[Saved data entries]
········
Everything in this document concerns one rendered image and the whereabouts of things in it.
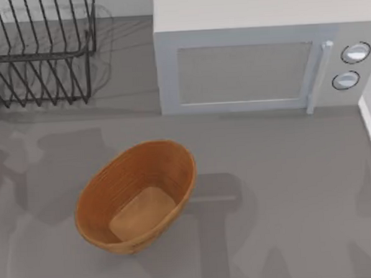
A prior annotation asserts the microwave oven door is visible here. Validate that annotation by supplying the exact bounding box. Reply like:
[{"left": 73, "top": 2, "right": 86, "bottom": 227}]
[{"left": 153, "top": 22, "right": 343, "bottom": 118}]

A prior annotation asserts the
········
Problem to work on. Scan the data above. Return every line with "asserts" in it.

Reply to the exercise.
A prior annotation asserts the microwave oven door is visible here. Validate that annotation by supplying the exact bounding box. Reply like:
A prior annotation asserts the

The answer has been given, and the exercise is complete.